If a line in the listing carries the word "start", return a copy of that line.

**RECORDED INFORMATION**.
---

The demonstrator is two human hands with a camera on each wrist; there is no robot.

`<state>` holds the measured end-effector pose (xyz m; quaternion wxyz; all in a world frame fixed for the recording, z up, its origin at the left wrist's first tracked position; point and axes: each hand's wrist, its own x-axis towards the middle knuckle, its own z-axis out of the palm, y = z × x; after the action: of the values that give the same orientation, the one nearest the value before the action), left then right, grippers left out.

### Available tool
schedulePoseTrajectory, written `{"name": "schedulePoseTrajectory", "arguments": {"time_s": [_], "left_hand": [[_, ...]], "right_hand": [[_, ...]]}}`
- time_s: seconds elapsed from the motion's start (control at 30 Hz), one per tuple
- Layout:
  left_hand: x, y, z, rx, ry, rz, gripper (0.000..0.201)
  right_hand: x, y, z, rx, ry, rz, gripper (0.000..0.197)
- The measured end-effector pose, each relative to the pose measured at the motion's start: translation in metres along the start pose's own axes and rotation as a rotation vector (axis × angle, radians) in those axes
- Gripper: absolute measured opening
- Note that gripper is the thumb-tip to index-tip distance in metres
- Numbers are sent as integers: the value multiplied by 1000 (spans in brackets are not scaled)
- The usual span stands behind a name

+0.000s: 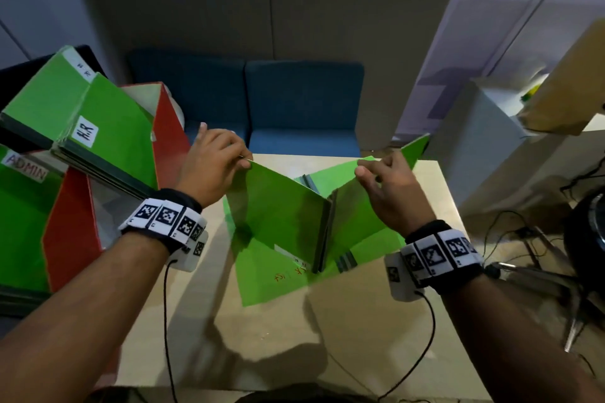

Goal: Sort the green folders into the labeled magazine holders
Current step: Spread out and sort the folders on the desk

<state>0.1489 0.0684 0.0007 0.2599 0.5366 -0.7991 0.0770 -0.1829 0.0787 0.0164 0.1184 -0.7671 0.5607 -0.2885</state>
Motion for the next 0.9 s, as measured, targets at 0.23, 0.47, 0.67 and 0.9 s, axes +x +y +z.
{"name": "schedulePoseTrajectory", "arguments": {"time_s": [0.23,0.47,0.67,0.9], "left_hand": [[5,29,26,-187,69,-87,20],[1,56,48,-310,99,-214,40],[-11,69,57,-480,51,-261,63],[-41,57,62,-526,-163,-409,67]], "right_hand": [[-4,-52,16,118,-203,155,85],[4,-87,31,73,-291,37,53],[10,-93,38,197,-265,-100,45],[16,-95,23,430,-72,-97,50]]}}
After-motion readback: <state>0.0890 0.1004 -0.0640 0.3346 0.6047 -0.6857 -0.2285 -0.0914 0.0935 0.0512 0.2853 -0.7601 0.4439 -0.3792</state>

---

**ANSWER BOX**.
- time_s: seconds elapsed from the motion's start (control at 30 Hz), one per tuple
- The measured end-effector pose, each relative to the pose measured at the motion's start: translation in metres along the start pose's own axes and rotation as a rotation vector (axis × angle, radians) in those axes

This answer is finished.